You might want to discuss what will happen if the relationship doesn't work out before you get together - you are friends you should treat each other with honesty and respect. Treat them like a boyfriend or girlfriend: make the effort to put things on a romantic footing so that you make the most of your new relationship.

Maybe the girl who dated your best friend always had a special place in your heart, and you silently loved her from a distance. In the movies, reunions often bring love that lasts happily ever after. Have you run into that old friend and felt something brewing between the two of you underneath the surface?

If any of these scenarios fit the bill, you certainly aren't alone. Maybe your high school or college reunion is coming up, and you are already imagining getting reacquainted with a certain someone. Do you have one particular friend that you simply can't get off of your mind?

Plant the seed One reason a guy might get stuck in the “friend zone” is because the girl simply has no clue he’s interested in her.

And if he’s the type of guy who doesn’t date much or talk openly about his dating life, she may not see you as being particularly interested in dating women at all.

When it works, it's fantastic, you have similar values, you have a lot in common, you understand each other, and it's why you were friends in the first place.

Sometimes we don't want to risk the friendship, but if you are both interested, and want a relationship, why not give it a go? One of your good friends might just be Mr or Mrs Right.

If a relationship with an old friend is in the future, will it happen without a little push? Maybe this infatuation or interest has gone on for several years, even a decade or more. While of course you certainly don't want to be labeled a stalker, there really isn't anything wrong with looking up old friends.
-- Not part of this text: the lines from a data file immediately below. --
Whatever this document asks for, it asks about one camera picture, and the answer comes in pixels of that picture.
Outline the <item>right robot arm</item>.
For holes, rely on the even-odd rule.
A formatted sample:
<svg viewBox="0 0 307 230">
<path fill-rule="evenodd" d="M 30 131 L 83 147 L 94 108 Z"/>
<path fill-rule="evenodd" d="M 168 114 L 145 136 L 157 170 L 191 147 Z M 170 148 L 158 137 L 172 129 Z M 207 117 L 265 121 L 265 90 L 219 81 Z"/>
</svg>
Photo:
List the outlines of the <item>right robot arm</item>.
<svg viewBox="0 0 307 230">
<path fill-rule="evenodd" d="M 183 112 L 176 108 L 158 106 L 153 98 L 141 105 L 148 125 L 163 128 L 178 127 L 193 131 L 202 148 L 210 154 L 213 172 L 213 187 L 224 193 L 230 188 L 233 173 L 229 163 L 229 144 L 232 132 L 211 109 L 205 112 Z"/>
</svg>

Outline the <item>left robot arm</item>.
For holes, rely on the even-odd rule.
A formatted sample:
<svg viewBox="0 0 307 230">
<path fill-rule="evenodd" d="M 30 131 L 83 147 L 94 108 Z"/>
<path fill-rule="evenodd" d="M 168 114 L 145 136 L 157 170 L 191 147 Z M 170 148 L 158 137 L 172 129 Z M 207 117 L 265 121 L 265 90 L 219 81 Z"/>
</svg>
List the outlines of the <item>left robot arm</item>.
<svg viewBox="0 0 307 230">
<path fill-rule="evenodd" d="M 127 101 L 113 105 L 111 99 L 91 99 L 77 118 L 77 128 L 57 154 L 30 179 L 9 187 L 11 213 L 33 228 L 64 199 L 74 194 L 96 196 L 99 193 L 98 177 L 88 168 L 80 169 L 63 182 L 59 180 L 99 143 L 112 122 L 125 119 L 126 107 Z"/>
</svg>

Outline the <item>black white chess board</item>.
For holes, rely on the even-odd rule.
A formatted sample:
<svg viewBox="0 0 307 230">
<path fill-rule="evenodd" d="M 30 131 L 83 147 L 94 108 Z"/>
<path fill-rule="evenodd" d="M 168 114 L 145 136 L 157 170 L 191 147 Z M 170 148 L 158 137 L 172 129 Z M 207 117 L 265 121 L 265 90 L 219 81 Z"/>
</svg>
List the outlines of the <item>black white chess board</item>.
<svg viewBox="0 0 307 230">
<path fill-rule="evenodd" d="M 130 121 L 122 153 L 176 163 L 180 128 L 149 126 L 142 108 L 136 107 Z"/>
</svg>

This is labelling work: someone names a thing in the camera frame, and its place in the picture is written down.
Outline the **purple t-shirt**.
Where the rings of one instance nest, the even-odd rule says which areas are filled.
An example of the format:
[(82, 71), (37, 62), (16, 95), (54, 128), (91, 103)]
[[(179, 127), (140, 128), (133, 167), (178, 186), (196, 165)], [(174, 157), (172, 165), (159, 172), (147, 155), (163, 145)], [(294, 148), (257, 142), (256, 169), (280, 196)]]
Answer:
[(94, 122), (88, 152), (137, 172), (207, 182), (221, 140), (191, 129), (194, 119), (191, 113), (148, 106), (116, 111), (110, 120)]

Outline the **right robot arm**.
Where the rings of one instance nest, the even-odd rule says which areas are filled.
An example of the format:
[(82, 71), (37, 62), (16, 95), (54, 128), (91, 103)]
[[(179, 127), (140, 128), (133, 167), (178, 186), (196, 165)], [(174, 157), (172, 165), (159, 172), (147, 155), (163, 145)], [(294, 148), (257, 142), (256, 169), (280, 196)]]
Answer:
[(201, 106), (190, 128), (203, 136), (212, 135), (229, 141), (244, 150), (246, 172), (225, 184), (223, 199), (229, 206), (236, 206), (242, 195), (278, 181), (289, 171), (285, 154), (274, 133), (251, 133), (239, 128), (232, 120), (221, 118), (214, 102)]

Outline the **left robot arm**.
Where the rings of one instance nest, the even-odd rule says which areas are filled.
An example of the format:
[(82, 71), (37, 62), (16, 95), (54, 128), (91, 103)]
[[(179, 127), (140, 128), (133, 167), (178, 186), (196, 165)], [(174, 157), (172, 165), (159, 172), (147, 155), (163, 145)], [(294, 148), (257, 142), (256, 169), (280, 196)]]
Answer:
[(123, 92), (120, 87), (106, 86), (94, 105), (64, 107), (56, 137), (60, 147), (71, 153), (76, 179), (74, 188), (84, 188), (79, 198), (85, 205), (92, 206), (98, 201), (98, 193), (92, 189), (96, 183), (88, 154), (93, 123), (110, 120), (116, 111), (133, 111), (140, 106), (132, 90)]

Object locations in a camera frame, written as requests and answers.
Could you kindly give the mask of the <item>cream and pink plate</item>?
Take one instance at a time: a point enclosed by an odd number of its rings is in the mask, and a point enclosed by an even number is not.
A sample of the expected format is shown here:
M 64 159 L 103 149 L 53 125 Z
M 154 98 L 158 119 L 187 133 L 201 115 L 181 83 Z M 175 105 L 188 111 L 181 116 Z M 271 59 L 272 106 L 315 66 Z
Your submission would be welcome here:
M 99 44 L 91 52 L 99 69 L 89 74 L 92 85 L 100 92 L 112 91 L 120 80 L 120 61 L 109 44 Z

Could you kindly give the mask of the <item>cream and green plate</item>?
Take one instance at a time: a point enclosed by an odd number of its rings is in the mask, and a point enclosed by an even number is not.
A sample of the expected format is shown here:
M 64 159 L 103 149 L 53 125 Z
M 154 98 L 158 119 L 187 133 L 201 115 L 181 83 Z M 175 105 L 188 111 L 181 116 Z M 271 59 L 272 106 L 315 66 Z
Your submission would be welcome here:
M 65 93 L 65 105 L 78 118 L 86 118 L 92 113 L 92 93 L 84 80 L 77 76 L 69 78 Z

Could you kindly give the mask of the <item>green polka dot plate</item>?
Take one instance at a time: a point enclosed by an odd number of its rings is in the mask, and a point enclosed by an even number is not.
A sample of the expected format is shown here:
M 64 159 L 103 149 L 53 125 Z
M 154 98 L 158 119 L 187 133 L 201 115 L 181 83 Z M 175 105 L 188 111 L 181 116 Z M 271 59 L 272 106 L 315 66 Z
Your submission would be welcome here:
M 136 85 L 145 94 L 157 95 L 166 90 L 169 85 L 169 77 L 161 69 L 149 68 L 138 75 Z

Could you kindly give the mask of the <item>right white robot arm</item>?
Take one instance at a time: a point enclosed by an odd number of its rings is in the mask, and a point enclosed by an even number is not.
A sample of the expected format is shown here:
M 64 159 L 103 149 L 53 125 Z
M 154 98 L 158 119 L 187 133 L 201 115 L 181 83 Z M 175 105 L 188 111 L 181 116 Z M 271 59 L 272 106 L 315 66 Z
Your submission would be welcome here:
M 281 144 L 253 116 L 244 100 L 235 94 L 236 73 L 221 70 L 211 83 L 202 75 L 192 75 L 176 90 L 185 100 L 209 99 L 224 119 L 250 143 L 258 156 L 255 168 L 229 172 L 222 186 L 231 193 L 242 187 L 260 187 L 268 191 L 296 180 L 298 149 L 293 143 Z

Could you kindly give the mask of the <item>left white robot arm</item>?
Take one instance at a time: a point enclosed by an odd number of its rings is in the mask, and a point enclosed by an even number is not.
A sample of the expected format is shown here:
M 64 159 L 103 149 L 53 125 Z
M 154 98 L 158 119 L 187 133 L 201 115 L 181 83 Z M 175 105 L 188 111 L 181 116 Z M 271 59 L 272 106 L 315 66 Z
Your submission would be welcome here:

Once you've made contact, however, you can get a better feel about just how welcome your reintroduction into his or her life might be.

Because they were friends the risk and impact of rejection is much higher.

At the other end of things, if the relationship doesn't work, particularly if it ends badly, you run the risk of ruining the friendship. Look for the signs very carefully as they're probably less obvious with a friend.

Where do you begin looking for old friends and acquaintances?